Avant un voyage, on se regarde toujours un peu dans le miroir. On fait le point sur sa vie là où elle est, sans doute pour se permettre de mieux se retrouver, ailleurs. Ce voyage si plein d'inconnues n'est palpable par anticipation qu'au travers de 2 bouts de papier cartonné : un billet d'avion Paris-Moscou via Copenhage, départ Lundi 17 Juillet à 07:05, un billet d'avion Pékin-Paris via Moscou, départ Jeudi 31 Août à07:30. Entre les 2, je ne peux que projeter des images, espèrer des rencontres, imaginer des paysages, anticiper des retrouvailles. C'est le frisson de l'avant, les dernières heures avant le 2ème grand saut de l'été. Le premier m'avait mené sur les terres de Chine du Sud, du Vietnam et du Laos. Celui-ci devrait me faire traverser Russie et Mongolie avant de rejoindre la Chine du Nord. Et cette fois Léo est de la partie, qui entame un véritable tour du monde d'un an !

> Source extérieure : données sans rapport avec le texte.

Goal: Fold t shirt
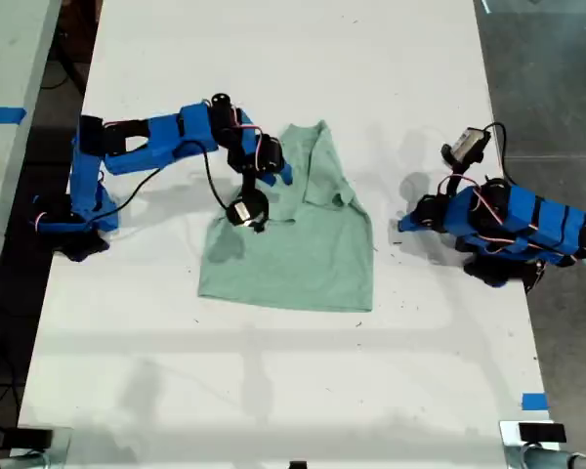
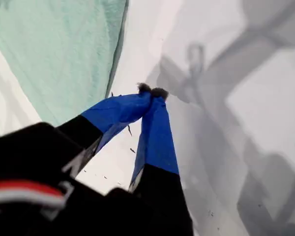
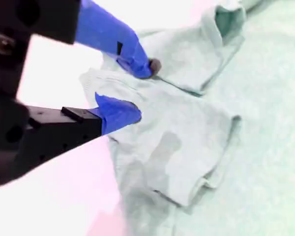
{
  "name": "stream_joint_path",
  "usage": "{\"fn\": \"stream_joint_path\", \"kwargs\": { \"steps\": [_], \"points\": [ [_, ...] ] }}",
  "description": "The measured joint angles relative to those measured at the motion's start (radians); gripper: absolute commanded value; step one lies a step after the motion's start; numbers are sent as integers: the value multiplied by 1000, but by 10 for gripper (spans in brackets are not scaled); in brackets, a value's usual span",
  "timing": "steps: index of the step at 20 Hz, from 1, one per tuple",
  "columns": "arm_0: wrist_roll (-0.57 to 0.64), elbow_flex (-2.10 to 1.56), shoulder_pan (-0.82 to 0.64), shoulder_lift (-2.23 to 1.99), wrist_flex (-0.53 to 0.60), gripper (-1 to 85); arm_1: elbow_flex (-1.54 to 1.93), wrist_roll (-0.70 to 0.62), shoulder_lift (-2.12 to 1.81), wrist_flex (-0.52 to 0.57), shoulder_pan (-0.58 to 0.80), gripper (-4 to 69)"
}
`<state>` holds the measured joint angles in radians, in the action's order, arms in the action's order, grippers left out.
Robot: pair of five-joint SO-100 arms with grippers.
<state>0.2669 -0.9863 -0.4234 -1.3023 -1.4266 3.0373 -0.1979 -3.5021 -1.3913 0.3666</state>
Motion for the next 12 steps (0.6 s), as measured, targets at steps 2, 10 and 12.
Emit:
{"fn": "stream_joint_path", "kwargs": {
  "steps": [2, 10, 12],
  "points": [
    [9, -11, -64, -173, -86, 1, 0, 0, 0, 0, 0, -11],
    [-101, -749, 140, -1132, 94, 1, 0, 0, 0, 0, 0, -11],
    [-160, -1135, 137, -1500, 198, 1, 0, 0, 0, 0, 0, -11]
  ]
}}
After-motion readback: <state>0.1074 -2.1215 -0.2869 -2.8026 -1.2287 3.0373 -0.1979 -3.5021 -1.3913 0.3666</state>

Le sac est presque bouclé, l'appartement presque rangé, la newsletter de la rentrée Médiatone presque finie d'envoyer... et c'est dans un état d'excitation fébrile que je noircis ces premières lignes, en espérant avoir le temps de raconter régulièrement les anecdotes croustillantes (car il y en aura, je pense) de ce périple plus ou moins balisé. Alors que je me lève dans 4 heures pour régler les derniers préparatifs, jeter un dernier coup d'oeil sur les comptes de Médiatone avec ma mère et... marier mon pote d'enfance Dam, qui est par ailleurs Papa depuis 4 mois !! Et mon neveu Milo qui en a 6. Et le petit bout de Roots et Marjo qui en a -7. Ouaouh, la nouvelle génération va faire des malheurs, après tout c'est peut-être elle qui va inverser la tendance et construire un monde un peu moins disjoncté... bon ok ya du boulot.

Les amis se marrient les uns après les autres, les bébés fleurissent, et moi je pars en
voyage... un moyen de fuir, ou bien d'avancer ?

Avant un voyage, on se regarde toujours un peu dans le miroir.